Moses mulai mengeraskan bibirnya dan merasa kecewa dengan sikapnya Angel.
Melati bisa merasakan perubahan sikapnya Moses. Kemudian Melati berbisik pelan di telinganya Moses "sayang, sabar ya, dia masih remaja, emosinya masih labil"
Moses menganggukkan kepalanya dan merangkul bahunya Melati meminta kekuatan dan kesabaran dari Melati, istri tercintanya.
"Kak?" Angel masih menatap Moses dengan penuh harap kalau Moses akan mengabulkan permintaannya.
"Jawab dulu pertanyaannya kakak? kamu menemui mama kamu baru baru ini?"
"Iya" jawab Angel.
Moses langsung paham. Brenda yang telah memanfaatkan Angel untuk memohon pembebasan dirinya. Dasar licik, Cih! Moses mengumpat kesal di dalam hatinya.
"Maaf, kakak nggak bisa mengabulkan permintaan kamu. Mama kamu perlu merenungkan semua kejahatannya di dalam penjara supaya dia sadar dan bertobat" kata Moses.
"Ini semua pasti gara gara kak Melati, kan? apa yang kakak bisikan ke kak Moses tadi? jawab!" Angel mulai kesal dan membentak Melati.
"Jaga bicara kamu! berani benar kamu menyalahkan istri kakak yang tidak bersalah apa apa sama kamu dan mama kamu, justru istri kakak kehilangan papanya karena mama kamu, kamu tahu itu? minta maaf sama istri kakak! sekarang!" Moses menggelegarkan suaranya yang penuh emosi.
Angel berdiri dan tersenyum penuh arti alih alih meminta maaf ke Melati.

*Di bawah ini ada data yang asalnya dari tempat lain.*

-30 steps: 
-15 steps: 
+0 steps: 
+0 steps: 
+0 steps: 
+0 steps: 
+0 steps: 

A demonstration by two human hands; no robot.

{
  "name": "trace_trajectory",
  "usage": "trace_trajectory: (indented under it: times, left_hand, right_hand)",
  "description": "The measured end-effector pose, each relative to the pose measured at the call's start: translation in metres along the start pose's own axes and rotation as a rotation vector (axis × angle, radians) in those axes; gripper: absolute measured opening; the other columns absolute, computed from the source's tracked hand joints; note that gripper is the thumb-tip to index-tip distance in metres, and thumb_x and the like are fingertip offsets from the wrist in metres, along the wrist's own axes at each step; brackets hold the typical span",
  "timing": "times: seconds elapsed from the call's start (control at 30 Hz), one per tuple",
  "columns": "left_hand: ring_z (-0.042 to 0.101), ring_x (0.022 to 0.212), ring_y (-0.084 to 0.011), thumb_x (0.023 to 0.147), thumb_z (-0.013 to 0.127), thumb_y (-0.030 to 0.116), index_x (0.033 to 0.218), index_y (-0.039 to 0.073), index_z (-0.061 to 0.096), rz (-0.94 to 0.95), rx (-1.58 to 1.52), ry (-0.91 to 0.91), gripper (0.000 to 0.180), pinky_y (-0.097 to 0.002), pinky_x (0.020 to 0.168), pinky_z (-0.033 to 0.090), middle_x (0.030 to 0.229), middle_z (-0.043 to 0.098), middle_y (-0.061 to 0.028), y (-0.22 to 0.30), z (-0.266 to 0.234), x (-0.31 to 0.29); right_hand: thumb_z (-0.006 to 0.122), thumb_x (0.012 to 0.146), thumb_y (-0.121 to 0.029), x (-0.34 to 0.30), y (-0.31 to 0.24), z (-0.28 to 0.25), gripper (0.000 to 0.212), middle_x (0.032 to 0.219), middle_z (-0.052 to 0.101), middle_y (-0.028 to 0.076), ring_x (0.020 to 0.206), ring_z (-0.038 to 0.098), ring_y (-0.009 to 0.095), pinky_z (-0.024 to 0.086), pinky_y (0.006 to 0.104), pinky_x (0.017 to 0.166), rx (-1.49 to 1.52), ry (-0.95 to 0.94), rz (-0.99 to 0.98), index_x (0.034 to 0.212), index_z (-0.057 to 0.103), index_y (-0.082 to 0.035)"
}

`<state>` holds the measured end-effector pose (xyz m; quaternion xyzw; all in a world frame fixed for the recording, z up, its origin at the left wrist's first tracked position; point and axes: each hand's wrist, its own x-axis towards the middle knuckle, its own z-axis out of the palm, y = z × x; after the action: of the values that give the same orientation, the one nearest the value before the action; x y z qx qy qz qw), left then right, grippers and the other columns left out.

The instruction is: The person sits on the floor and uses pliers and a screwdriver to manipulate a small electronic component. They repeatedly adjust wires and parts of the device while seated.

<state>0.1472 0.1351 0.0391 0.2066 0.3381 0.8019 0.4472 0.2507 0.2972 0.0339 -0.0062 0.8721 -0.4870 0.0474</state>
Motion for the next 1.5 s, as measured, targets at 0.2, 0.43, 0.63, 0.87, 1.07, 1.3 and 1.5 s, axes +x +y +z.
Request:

Kemudian berucap "aku akan lakukan segala cara agar mama bebas dari penjara" kemudian gadis remaja nan cantik itu berdiri dan tanpa berpamitan melangkah keluar dari rumahnya Moses.
Moses mulai meradang dan hendak menyusul Angel tetapi ditahan sama Melati "sayang, anak remaja itu memang seperti itu, labil emosinya, labil jiwanya jadi gampang dipengaruhi sama siapapun dan oleh apapun. Kasih dia waktu untuk sendiri dulu, nanti aku akan minta kak Alfa atur waktu aku untuk bertemu dengan Angel. Aku akan coba berbicara empat mata dengannya"
"Melati benar, Mo" sahut Dokter Erlangga.
Akhirnya Moses duduk kembali dan menghela napas panjang.